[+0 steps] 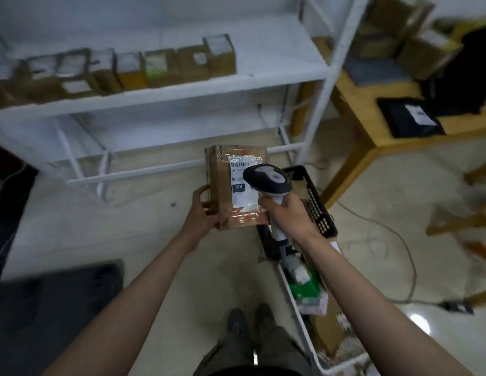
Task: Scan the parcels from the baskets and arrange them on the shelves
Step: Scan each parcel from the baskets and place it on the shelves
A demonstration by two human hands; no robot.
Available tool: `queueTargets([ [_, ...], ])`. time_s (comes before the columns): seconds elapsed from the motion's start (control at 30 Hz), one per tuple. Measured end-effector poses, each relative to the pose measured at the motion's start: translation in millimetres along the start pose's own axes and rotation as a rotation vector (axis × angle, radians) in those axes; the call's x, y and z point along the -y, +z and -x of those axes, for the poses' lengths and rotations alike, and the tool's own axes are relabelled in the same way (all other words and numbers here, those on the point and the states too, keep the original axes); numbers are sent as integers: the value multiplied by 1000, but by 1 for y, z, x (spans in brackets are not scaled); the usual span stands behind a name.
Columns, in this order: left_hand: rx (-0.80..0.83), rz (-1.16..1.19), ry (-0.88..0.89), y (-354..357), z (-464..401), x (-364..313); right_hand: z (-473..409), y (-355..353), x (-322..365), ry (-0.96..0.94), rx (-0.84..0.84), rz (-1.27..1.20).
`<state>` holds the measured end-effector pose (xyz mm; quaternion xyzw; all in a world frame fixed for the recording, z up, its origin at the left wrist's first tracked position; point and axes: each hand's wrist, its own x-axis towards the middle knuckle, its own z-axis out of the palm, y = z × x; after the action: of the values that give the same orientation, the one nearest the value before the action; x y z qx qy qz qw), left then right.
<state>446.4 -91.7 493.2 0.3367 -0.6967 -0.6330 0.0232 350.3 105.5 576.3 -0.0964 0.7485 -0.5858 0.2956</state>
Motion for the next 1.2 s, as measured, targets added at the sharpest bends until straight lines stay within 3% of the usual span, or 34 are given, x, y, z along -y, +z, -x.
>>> queueTargets([
  [0.27, -231, 87, 85, -33, 21, -22, -11, 14, 33, -93, 193, -76],
  [0.53, -319, 124, 155, -31, 28, -59, -14, -2, 68, -183, 300, -44],
  [0.87, -354, 139, 189, -47, 23, -95, -38, -14, 104, -298, 250, -128],
  [1.07, -294, 225, 134, -53, 5, -125, -74, -18, 116, -305, 150, -159],
  [1.2, -251, 250, 104, -63, -13, -147, -99, -12, 127, -294, 174, -164],
])
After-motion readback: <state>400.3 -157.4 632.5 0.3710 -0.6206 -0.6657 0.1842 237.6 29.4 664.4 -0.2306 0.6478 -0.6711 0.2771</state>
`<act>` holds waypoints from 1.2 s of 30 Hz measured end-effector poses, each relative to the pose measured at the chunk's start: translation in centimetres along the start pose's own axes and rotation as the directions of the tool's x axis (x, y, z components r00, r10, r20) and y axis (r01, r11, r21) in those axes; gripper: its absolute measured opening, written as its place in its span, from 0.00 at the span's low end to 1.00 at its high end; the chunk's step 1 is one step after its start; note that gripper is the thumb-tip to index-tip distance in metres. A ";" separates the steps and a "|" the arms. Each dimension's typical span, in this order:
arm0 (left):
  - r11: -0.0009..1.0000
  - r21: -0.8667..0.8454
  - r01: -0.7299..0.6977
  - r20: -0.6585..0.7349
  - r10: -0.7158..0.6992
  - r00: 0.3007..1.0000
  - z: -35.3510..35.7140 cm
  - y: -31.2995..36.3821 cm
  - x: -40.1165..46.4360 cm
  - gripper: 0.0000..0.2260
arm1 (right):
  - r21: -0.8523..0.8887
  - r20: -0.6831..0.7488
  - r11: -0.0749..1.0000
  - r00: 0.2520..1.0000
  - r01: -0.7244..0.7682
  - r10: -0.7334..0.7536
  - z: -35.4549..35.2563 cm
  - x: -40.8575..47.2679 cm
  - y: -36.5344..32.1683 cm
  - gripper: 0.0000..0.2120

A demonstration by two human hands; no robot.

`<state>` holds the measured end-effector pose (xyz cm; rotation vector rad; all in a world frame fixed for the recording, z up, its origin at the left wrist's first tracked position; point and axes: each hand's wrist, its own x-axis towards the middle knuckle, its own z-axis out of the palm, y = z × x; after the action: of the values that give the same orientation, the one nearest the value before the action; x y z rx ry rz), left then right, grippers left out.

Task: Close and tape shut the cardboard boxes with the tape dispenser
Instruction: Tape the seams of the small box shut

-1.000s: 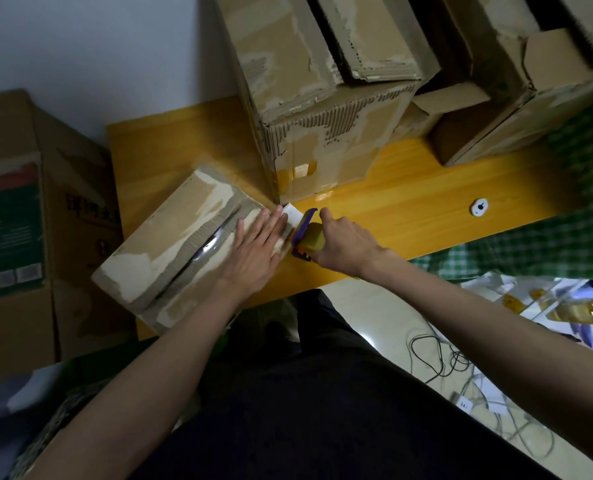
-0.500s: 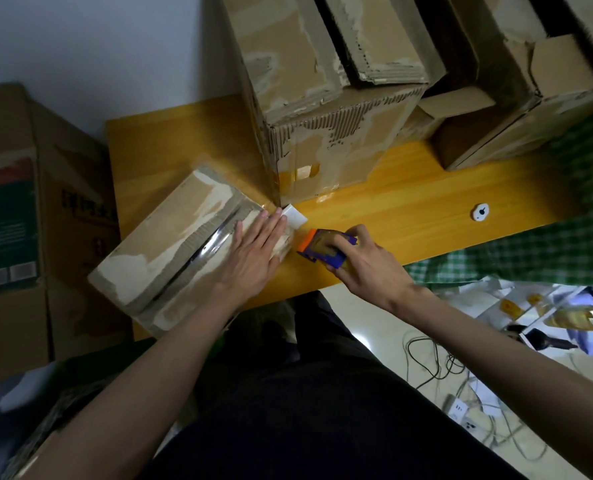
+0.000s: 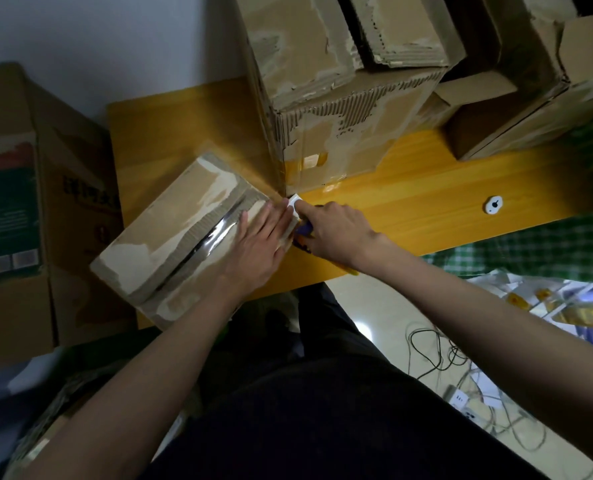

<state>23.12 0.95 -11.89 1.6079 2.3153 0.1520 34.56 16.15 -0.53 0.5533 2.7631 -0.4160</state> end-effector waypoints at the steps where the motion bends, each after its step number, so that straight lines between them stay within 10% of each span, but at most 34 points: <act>1: 1.000 -0.012 0.000 0.007 0.000 1.000 0.1 -0.1 0.1 0.27 | -0.037 -0.005 0.999 1.000 0.019 -0.019 -0.1 0.4 -0.3 0.25; 18: 1.000 -0.013 -0.001 0.006 0.001 1.000 0.0 -0.2 -0.1 0.31 | -0.142 0.180 0.989 0.982 -0.039 0.064 3.7 -0.7 0.0 0.23; 36: 0.991 -0.046 0.125 -0.225 -0.132 0.965 -0.3 1.4 1.1 0.26 | 0.539 0.007 0.774 0.921 -0.332 0.390 7.1 -3.0 5.6 0.22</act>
<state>23.86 2.53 -11.43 1.4877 2.5662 0.3576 41.11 17.76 -7.28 1.2482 2.5196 -1.0969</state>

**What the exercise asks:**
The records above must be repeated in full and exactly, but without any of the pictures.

**Answer space:**
[+0 steps] 
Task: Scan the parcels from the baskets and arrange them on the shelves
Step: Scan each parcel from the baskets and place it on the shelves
A demonstration by two human hands; no robot.
Available tool: `queueTargets([ [_, ...], ])`. time_s (comes before the columns): seconds elapsed from the motion's start (control at 30 Hz), one per tuple. Measured end-effector poses, each relative to the pose measured at the motion's start: translation in millimetres along the start pose's own axes and rotation as a rotation vector (axis × angle, radians) in those axes; the call's x, y and z point along the -y, +z and -x of those axes, for the poses' lengths and rotations alike, and the tool's own axes are relabelled in the same way (all other words and numbers here, those on the point and the states too, keep the original axes); numbers are sent as integers: the value multiplied by 1000, but by 1 for y, z, x (spans in brackets are not scaled); the usual span stands behind a name.
Columns, in this order: left_hand: rx (-0.80..0.83), rz (-1.16..1.19), ry (-0.88..0.89), y (-354..357), z (-464..401), x (-364..313); right_hand: z (-473..409), y (-355..353), x (-322..365), ry (-0.96..0.94), rx (-0.84..0.84), rz (-1.27..1.20).
`<state>` holds the measured end-effector pose (xyz mm; quaternion xyzw; all in a world frame fixed for the recording, z up, its origin at the left wrist's first tracked position; point and axes: each hand's wrist, its own x-axis towards the middle knuckle, its own z-axis out of the palm, y = z × x; after the action: of the values that give the same orientation, the one nearest the value before the action; x y z qx qy qz qw), left then right.
<state>446.4 -91.7 493.2 0.3367 -0.6967 -0.6330 0.0232 350.3 105.5 576.3 -0.0964 0.7485 -0.5858 0.2956</state>
Motion for the next 1.2 s, as measured, targets added at the sharpest bends until straight lines stay within 3% of the usual span, or 34 are given, x, y, z along -y, +z, -x.
>>> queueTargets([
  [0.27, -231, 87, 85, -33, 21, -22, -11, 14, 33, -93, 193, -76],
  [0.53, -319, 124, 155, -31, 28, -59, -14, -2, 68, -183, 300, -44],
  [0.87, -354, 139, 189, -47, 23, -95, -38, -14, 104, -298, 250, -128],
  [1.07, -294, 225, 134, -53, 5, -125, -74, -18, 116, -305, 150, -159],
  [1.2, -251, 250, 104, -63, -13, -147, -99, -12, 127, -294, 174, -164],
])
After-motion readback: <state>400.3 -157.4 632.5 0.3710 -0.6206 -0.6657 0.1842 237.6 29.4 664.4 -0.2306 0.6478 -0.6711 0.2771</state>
`<act>` holds waypoints from 1.2 s of 30 Hz measured end-effector poses, each relative to the pose measured at the chunk's start: translation in centimetres along the start pose's own axes and rotation as the directions of the tool's x axis (x, y, z components r00, r10, r20) and y axis (r01, r11, r21) in those axes; gripper: its absolute measured opening, written as its place in its span, from 0.00 at the span's low end to 1.00 at its high end; the chunk's step 1 is one step after its start; note that gripper is the thumb-tip to index-tip distance in metres. A ";" separates the steps and a "|" the arms. Each dimension's typical span, in this order:
arm0 (left):
  - r11: -0.0009..1.0000
  - r21: -0.8667..0.8454
  - r01: -0.7299..0.6977
  - r20: -0.6585..0.7349
  - r10: -0.7158..0.6992
  - r00: 0.3007..1.0000
  - z: -35.3510..35.7140 cm
  - y: -31.2995..36.3821 cm
  - x: -40.1165..46.4360 cm
  - gripper: 0.0000..0.2260
arm1 (right):
  - r21: -0.8523..0.8887
  - r20: -0.6831..0.7488
  - r11: -0.0749..1.0000
  - r00: 0.2520..1.0000
  - r01: -0.7244..0.7682
  - r10: -0.7334..0.7536
  - z: -35.4549..35.2563 cm
  - x: -40.8575..47.2679 cm
  - y: -36.5344..32.1683 cm
  - gripper: 0.0000..0.2120

A demonstration by two human hands; no robot.

`<state>` holds the measured end-effector pose (xyz cm; rotation vector rad; all in a world frame fixed for the recording, z up, its origin at the left wrist's first tracked position; point and axes: each hand's wrist, its own x-axis towards the middle knuckle, its own z-axis out of the palm, y = z × x; after the action: of the values that give the same orientation, the one nearest the value before the action; x y z rx ry rz), left then right, grippers left out.

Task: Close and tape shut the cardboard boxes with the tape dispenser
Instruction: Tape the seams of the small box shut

-1.000s: 
-0.500s: 
+0.000s: 

<state>23.12 0.95 -11.89 1.6079 2.3153 0.1520 34.56 16.15 -0.53 0.5533 2.7631 -0.4160</state> end-effector waypoints at the steps where the motion bends, each after its step number, so that straight lines between them stay within 10% of each span, but at most 34 points: <act>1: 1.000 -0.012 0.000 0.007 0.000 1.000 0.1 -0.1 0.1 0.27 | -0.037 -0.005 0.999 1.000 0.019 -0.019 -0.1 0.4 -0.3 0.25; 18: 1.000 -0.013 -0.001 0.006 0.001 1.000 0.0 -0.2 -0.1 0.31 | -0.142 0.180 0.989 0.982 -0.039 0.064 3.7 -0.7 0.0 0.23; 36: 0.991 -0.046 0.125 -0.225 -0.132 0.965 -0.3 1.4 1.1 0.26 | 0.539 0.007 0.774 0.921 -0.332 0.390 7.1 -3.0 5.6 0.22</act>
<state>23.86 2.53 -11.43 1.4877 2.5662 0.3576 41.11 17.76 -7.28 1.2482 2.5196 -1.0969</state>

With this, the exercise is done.